SID BOULFDAIL Un port de pêche

Mon corps comme le village, est enveloppé des chaleurs du désert et du silence variable des
vagues alambiquées qui se tordent et gémissent sur la plage.
Je dors encore.
L’espace entre les maisons se baigne des pulsations sans fin deshoules épuisées, rompues, retournées comme une cohue baveuse de mufles salés.
Chaque partie de ce village est relié à mon âme.

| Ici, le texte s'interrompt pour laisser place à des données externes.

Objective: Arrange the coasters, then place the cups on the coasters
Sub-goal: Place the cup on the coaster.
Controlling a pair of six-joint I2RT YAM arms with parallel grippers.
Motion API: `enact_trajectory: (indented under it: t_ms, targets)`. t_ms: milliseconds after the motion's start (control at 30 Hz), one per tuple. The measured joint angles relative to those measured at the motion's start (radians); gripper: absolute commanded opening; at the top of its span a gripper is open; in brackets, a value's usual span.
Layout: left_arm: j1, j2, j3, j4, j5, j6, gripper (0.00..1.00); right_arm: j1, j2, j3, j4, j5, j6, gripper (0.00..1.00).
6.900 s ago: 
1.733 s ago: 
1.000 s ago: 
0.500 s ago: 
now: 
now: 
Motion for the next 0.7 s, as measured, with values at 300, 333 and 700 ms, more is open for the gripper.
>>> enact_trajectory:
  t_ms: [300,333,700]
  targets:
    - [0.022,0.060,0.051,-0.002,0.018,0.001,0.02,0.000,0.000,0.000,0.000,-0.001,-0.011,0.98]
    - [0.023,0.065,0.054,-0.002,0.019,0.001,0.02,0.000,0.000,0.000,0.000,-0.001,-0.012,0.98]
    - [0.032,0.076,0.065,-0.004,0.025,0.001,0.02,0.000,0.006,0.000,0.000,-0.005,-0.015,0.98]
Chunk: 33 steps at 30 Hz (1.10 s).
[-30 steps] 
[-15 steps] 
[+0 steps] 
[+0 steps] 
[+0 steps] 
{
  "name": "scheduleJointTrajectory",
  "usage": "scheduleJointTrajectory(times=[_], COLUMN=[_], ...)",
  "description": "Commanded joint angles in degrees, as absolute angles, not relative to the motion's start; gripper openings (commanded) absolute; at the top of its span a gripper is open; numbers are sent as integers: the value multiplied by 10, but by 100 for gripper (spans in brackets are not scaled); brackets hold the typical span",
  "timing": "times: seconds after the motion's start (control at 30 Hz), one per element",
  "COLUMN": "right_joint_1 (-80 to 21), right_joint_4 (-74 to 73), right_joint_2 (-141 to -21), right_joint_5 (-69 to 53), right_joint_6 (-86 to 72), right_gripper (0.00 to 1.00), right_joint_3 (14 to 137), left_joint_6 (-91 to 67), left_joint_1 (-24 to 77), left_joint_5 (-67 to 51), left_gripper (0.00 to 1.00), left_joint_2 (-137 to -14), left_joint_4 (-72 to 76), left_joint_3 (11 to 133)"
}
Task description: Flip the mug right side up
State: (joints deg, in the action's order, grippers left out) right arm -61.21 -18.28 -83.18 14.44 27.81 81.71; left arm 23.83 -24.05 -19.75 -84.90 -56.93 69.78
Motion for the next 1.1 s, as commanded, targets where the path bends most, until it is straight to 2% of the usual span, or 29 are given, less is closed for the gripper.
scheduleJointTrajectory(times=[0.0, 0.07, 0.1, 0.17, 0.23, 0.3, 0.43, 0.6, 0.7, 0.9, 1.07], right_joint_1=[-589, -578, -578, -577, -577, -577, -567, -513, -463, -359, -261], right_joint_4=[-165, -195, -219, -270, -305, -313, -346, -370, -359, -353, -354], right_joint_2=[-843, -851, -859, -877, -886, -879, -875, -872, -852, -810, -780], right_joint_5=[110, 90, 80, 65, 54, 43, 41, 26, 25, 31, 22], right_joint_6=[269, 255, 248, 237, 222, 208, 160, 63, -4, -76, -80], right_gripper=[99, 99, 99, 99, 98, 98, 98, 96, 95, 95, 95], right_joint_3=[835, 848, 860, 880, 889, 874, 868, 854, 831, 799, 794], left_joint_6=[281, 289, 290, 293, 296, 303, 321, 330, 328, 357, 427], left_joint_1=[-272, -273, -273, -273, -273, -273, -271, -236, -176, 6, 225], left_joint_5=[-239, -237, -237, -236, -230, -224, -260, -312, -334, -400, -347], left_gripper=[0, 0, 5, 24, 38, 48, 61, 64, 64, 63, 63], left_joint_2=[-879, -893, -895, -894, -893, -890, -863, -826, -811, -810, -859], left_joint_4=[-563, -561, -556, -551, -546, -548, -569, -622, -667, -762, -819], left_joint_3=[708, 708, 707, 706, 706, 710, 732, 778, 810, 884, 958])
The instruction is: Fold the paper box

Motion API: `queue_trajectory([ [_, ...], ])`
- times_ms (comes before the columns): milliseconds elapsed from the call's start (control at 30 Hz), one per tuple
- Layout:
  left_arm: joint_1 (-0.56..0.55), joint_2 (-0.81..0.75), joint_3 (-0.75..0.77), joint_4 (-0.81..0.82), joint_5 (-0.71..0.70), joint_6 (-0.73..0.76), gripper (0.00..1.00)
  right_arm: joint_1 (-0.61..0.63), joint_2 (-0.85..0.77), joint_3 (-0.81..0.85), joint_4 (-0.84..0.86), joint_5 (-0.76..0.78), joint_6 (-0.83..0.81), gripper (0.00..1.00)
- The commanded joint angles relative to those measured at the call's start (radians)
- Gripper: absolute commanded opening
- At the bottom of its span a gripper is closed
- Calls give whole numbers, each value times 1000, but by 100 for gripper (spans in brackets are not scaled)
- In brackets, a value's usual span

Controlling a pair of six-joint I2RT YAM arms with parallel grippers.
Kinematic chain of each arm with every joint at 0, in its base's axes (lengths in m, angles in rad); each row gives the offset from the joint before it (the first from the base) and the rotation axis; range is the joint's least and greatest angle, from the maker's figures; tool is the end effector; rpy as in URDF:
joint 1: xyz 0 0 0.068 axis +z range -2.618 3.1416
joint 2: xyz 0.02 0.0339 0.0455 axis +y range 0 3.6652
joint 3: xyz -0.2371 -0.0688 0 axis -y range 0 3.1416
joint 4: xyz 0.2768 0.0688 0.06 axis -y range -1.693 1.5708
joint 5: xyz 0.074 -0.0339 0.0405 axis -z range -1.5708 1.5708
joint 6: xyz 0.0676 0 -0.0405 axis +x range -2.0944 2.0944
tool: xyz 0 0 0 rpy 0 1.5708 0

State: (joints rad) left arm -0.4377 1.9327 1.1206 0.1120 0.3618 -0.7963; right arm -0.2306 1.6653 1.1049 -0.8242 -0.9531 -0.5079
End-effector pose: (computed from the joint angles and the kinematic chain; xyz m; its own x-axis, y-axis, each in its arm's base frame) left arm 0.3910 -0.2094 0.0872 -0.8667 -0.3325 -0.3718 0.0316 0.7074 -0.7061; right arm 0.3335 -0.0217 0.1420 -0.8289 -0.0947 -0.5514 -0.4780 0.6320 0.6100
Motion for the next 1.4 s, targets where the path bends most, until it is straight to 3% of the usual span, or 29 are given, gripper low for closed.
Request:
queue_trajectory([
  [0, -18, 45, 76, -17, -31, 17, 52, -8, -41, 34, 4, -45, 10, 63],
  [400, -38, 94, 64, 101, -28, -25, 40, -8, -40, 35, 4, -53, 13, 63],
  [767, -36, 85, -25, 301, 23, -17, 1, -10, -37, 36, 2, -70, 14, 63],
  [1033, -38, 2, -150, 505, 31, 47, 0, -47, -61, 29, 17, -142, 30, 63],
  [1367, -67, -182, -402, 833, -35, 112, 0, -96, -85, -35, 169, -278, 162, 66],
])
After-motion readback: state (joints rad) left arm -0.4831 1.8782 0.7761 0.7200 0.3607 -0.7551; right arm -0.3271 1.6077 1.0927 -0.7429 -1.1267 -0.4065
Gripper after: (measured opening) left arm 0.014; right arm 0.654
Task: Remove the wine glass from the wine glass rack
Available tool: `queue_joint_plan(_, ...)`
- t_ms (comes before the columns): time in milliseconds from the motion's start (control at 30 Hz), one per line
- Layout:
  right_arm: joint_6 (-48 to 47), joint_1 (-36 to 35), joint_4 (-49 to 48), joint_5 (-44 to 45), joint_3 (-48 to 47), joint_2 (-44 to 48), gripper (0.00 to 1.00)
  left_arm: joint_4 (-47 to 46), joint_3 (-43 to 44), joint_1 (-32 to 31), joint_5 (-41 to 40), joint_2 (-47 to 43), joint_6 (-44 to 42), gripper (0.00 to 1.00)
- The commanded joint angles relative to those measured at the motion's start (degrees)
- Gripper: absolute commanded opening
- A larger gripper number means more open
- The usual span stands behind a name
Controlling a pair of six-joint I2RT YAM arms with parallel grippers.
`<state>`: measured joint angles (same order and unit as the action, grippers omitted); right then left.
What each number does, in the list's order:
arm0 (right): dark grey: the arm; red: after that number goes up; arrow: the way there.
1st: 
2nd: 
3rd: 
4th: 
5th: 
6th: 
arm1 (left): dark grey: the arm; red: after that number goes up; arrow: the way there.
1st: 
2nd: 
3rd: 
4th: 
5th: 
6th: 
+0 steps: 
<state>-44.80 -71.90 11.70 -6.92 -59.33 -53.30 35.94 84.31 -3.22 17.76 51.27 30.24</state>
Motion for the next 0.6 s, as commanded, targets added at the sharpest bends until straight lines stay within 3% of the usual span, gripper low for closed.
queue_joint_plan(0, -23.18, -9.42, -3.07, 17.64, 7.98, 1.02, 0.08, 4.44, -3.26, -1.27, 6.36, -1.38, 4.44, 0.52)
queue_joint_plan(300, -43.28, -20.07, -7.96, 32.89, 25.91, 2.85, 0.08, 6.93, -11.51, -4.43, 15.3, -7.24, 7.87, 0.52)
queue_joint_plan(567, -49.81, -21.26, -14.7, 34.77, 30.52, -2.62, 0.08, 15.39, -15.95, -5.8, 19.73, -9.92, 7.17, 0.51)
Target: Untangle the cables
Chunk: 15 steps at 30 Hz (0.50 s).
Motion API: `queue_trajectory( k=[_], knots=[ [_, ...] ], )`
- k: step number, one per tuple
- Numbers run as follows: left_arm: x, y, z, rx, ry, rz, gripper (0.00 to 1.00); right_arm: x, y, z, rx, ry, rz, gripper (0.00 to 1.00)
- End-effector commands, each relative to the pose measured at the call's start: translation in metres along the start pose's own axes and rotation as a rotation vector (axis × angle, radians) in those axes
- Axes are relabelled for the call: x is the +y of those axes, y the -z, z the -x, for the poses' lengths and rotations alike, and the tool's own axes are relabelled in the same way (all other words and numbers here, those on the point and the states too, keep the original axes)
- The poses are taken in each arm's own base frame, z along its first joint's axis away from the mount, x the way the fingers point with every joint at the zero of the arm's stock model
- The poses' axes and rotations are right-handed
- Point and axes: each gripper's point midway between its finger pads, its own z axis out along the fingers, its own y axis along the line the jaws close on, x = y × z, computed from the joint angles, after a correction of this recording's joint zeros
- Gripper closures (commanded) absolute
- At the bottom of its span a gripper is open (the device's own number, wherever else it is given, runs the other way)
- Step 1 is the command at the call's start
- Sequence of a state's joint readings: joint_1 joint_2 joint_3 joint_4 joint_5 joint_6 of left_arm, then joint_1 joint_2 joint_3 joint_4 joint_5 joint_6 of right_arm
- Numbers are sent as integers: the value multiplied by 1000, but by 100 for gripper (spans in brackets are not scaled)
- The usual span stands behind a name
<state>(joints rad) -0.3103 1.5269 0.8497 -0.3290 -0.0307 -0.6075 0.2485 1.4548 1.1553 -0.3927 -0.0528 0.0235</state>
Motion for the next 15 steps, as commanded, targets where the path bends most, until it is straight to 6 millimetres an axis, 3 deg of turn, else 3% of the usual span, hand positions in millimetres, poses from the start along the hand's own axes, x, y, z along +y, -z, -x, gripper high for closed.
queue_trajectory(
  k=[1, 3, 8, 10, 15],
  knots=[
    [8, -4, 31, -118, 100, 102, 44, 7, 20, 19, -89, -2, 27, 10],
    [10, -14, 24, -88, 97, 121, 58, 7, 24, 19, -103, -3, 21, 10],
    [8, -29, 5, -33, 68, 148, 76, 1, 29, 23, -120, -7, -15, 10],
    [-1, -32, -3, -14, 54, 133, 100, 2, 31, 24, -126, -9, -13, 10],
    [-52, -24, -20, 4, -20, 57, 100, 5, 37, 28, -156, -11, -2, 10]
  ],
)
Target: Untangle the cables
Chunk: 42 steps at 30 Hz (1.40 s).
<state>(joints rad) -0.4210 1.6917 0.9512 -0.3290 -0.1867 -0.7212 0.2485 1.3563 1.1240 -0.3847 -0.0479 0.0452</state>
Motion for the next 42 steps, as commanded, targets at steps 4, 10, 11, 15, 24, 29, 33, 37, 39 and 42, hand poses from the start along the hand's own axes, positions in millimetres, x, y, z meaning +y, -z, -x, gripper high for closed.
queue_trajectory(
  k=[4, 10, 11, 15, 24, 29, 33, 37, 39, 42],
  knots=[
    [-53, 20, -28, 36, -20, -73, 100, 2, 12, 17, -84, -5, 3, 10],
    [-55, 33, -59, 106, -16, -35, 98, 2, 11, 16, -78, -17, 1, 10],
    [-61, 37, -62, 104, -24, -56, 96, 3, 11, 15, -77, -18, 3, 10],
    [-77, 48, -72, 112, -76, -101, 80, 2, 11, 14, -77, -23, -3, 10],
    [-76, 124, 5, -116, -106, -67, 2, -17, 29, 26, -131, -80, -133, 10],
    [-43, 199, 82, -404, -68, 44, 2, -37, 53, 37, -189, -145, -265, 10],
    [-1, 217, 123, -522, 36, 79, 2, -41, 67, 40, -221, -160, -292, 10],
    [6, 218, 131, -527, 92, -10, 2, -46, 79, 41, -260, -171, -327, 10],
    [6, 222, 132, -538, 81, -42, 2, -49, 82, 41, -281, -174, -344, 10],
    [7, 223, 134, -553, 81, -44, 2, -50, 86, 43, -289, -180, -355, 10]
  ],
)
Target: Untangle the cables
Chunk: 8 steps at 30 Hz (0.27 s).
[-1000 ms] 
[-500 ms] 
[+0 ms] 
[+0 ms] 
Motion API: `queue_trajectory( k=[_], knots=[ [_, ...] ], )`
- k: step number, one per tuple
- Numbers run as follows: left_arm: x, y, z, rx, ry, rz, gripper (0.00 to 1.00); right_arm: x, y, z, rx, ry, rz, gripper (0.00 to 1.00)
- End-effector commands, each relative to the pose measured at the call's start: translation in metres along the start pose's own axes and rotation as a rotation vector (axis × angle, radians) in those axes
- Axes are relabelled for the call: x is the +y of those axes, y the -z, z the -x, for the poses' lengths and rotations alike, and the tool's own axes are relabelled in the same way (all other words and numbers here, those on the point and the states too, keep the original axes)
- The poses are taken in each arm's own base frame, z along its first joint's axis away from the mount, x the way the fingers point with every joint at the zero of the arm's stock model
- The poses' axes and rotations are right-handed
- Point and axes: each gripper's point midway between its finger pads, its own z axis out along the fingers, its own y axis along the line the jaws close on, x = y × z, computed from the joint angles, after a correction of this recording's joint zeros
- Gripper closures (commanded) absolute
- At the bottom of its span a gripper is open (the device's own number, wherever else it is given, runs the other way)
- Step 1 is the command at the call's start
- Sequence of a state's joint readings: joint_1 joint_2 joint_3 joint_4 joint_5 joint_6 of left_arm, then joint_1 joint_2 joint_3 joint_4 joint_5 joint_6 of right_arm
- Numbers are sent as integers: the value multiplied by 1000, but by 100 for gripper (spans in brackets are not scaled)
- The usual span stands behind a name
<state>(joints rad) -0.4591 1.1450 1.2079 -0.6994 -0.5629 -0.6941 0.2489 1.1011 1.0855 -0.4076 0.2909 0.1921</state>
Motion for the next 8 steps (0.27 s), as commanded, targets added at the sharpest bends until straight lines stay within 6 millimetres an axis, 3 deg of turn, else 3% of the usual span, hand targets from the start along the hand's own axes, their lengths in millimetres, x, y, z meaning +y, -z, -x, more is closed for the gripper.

Depuis le lit mon esprit rêveur y plane et en
surveille la vie tranquille. La barque grince à peine sous le soleil qui la dessèche. La porte sous
le poids du filet, s’entrouvre et baille. Je l’entends, je la sens comme mon bras qui se déplie
pour dégager le drap. Le métal des hameçons mémorise dans sa raideur aveuglante, le goût
des chairs qu’il a déchirées dans la lutte musculeuse des poissons. Dans le seau plein d’une
eau de mer qui se trouble, l’oeil rond du poisson vient flotter comme une épave. Sa mort est
entrée en moi, je l’ai sentie paisible et parente dans mon rêve.
La torpeur du village m’entoure comme ma mère.
Mon corps nu enveloppé de tissus brûlants, s’alanguit avant la pêche qu’appellent sans cesser,
les criailleries aigres des gabians ensorcelés.